Matchstickmen, Cheap Little Thrill. Single Review.

Liverpool Sound and Vision Rating 8.5/10

When a single gets released in time for the summer, the hopes of it being an anthem, to take on a life of its own and being heard sang under the breaths of women, men and children alike, as if the sunshine and decent weather makes people more susceptible to the sound of the light and breezy and the harmonies laid down, and the song becomes the over-riding memory aid when discussing where you were and what you did. The light and the breezy, everybody’s favourite Beach Boy track can sit in that particular slot.

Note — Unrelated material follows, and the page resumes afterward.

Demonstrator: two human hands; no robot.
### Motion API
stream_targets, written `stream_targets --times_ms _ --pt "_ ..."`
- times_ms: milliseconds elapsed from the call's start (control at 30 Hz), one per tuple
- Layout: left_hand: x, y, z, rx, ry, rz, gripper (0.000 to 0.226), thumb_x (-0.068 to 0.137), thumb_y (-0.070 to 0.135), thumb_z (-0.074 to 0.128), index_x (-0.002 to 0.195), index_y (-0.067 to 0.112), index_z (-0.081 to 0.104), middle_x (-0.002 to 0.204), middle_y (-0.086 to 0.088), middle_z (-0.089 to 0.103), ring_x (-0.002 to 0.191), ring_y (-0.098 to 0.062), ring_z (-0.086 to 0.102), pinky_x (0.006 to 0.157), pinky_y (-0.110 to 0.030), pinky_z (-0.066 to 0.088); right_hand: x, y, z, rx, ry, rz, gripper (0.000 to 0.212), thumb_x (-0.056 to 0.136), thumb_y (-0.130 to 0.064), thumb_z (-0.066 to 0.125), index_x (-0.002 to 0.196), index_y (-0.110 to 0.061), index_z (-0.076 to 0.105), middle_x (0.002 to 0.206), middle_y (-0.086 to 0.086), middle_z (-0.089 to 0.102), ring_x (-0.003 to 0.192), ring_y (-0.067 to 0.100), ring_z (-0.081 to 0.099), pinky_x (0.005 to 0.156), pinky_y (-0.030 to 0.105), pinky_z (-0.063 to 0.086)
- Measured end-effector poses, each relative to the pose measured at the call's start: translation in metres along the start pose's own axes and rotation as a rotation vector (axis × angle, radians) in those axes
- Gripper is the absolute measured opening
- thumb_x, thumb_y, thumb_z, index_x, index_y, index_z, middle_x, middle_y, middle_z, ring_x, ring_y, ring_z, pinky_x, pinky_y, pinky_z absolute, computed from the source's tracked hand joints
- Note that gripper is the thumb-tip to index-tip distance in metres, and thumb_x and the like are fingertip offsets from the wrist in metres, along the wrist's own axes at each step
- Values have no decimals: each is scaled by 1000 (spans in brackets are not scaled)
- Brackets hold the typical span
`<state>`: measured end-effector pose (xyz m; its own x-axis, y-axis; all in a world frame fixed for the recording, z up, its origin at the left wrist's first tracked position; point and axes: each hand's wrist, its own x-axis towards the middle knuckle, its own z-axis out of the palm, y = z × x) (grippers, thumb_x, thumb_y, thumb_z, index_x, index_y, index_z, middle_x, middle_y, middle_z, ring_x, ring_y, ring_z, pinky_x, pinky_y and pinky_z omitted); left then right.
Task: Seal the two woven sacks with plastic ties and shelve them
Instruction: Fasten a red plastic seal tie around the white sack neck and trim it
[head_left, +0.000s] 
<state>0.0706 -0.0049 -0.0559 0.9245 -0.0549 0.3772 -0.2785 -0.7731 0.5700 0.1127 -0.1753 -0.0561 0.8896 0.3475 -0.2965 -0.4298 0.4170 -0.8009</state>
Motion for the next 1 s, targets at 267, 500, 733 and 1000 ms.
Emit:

However when the song is dark, foreboding and more enticing than a free lorry load of ice cream being poured into a swimming pool and a hundred thousand flakes handed out by the film star of your choice. The light and breezy can often then find itself out played, out gunned and out thought; in Matchstickmen’s new single Cheap Little Thrill the sound of the dark and beautiful are enough to make the summer stand out with dramatic intensity.

Cheap Little Thrill, certainly not cheap, hardly little but oh boy what a thrill indeed, a thrill that speaks and revels in the danger of delight, that takes great joy in the aural stimulation offered by Lewis Wright’s vocals and is more than given a moody, mean and dynamic musical backdrop by Peter Donnelly, Iain Forsyth, Mark O’Brien and Dave Hornby, so much so that the overall effect is one that lifts and soars as the ear cannot help but like what is coming across.

If summer is a time to harvest memories, a time in which the pleasure of the chase of the perfect summer song hangs in the air, then to have the twin volatile peaks of agony and ecstasy ride into view as if on a noble, battle ready steed is more than enough to make a Cheap Little Thrill last all season long.

A great song delivered by a great band, a summer song unlike any other.